La restructuration de CS traîne dangereusement en longueur
Les négociations se poursuivent. Et la situation devient de plus en plus tendue. Alors que la direction de CS (Communication & Systèmes) espérait aboutir avant la fin de l’année 2011, aucun accord n’a pu être trouvé avec un investisseur potentiel. Confié à Blackstone, le dossier a été présenté à plusieurs sociétés de services informatiques françaises susceptibles d’être intéressées par le groupe de Yazid Sabeg, dont une grande partie de l’activité provient de contrats avec la Défense française. Mais aucun repreneur n’a donné suite jusqu’à présent. La dégradation des conditions de marché depuis quelques mois n’a pas facilité les discussions en vue d’une injection de capital voire d’un adossement pur et simple.

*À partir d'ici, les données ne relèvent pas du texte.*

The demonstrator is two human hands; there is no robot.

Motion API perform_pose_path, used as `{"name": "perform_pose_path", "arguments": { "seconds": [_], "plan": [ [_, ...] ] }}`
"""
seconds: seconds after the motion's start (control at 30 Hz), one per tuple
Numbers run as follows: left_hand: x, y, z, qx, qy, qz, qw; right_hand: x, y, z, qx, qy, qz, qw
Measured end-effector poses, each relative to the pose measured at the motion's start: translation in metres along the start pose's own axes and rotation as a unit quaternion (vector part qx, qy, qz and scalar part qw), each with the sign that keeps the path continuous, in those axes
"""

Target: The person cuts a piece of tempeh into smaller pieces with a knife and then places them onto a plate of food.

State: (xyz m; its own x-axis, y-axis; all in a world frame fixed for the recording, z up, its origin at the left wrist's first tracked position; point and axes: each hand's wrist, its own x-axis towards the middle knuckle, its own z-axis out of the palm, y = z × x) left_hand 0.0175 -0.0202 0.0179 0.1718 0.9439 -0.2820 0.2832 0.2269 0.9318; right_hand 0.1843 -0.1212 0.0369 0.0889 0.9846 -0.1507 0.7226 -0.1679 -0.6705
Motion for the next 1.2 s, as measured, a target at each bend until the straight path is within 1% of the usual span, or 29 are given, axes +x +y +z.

Or, l’ancienne Compagnie des Signaux a absolument besoin de fonds pour restaurer son bilan et affronter les prochains mois de crise. La recherche d’un investisseur était même l’un des objectifs fixées en mai 2011 lors de la négociation d’un sursis avec les banques. Fin 2010, CS avait cassé l’une des deux clauses bancaires de son crédit de 12 millions d’euros souscrit en juin 2009. Le ratio de «leverage» (dette financière brute sur marge opérationnelle) était supérieur à 2,5. Après négociations, les banques avaient accepté de renoncer aux clauses d’exigibilité anticipée, ce qui avait évité à CS de devoir débourser 4 millions d’euros en juillet 2011.
Mais le solde de cet emprunt doit être remboursé au plus tard le 15 juillet 2012, soit une sortie potentielle de 10,4 millions. La SSII devra également rembourser en juin 2012 un prêt de 5,4 millions venu en remplacement des lignes de découvert antérieures.
Malgré les mesures de restructurations fortes mises en place au début de l’année, avec le lancement d’un plan de sauvegarde de l’emploi touchant environ 100 postes et visant à restaurer de 4 points la rentabilité opérationnelle, le ralentissement prévisible de l’activité risque de contrarier le retour aux bénéfices espéré en 2012. Déficitaire depuis 2008, CS a essuyé une perte nette de 13,3 millions d’euros au premier semestre 2011, et ses capitaux propres n’étaient plus que de 16,7 millions d’euros au 30 juin dernier pour des emprunts et des passifs financiers de 21 millions d’euros. D’où la nécessité impérieuse pour le groupe, où personne n'était joignable hier, de trouver rapidement une solution.